***** Available data *****

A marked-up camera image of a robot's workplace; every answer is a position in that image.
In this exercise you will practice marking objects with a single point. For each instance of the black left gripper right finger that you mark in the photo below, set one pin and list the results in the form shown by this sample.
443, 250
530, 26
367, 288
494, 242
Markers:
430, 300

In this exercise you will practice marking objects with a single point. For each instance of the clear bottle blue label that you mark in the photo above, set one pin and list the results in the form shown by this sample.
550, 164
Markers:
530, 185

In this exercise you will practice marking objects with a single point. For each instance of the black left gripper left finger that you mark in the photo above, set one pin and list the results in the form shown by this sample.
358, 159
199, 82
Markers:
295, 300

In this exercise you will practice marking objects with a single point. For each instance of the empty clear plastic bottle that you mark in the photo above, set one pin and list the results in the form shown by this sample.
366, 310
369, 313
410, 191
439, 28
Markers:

*****

▶ Work instructions
Copy out the lines of the records above in which the string "black" appears.

▶ Answer for the task
In this exercise you will practice marking objects with a single point. For each instance of the black left gripper right finger that you mark in the photo below, set one pin and list the results in the form shown by this sample.
In this exercise you will practice marking objects with a single point. For each instance of the black left gripper left finger that you mark in the photo above, set one pin and list the results in the form shown by this sample.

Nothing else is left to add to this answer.